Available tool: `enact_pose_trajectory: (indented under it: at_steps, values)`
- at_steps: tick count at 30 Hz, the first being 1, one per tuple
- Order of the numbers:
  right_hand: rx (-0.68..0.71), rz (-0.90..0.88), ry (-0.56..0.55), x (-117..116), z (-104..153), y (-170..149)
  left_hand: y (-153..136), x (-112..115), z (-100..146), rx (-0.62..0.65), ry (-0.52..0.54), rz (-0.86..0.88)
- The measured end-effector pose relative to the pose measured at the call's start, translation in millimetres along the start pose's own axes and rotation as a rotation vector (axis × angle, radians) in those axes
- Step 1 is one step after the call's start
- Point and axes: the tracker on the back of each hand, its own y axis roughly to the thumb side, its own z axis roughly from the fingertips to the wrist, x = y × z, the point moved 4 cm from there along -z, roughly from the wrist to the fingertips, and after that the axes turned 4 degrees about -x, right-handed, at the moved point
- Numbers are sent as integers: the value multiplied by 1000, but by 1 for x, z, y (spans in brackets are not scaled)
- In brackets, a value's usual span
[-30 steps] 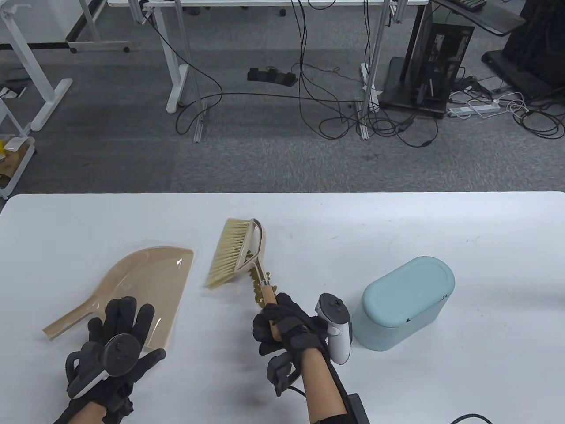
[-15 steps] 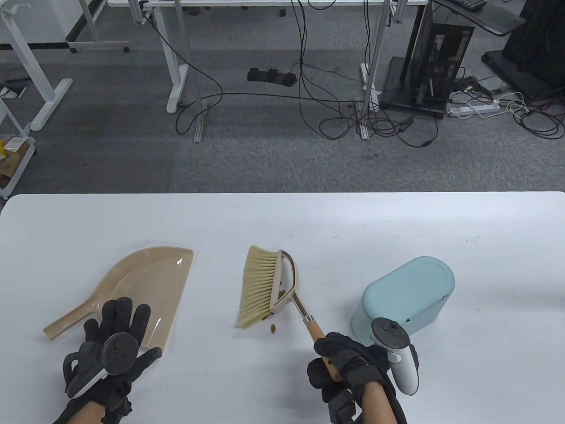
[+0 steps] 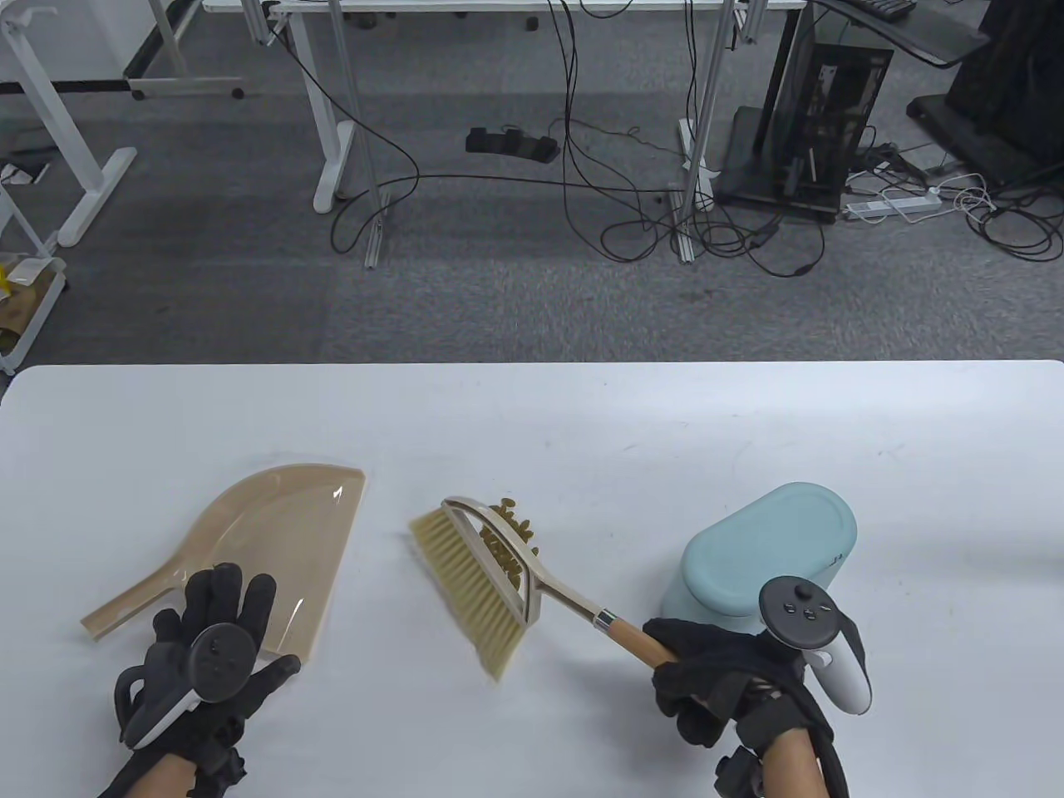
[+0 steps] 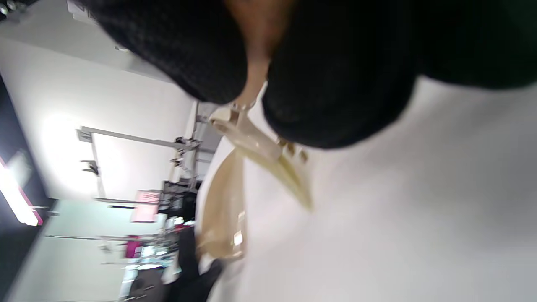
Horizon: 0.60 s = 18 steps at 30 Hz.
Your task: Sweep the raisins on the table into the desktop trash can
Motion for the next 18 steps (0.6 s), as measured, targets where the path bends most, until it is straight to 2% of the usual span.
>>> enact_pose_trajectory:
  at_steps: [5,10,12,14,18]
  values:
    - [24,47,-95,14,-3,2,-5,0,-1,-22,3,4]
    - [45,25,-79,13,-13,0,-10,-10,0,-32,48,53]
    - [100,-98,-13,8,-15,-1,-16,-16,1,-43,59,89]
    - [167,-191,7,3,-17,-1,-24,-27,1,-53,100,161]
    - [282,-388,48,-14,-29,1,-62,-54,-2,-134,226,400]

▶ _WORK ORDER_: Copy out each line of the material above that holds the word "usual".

▶ _REPLY TO THE TASK_:
- In brackets, a value's usual span
Motion for the next 18 steps (0.6 s), as measured, targets where the path bends most, until it is straight to 2% of the usual span.

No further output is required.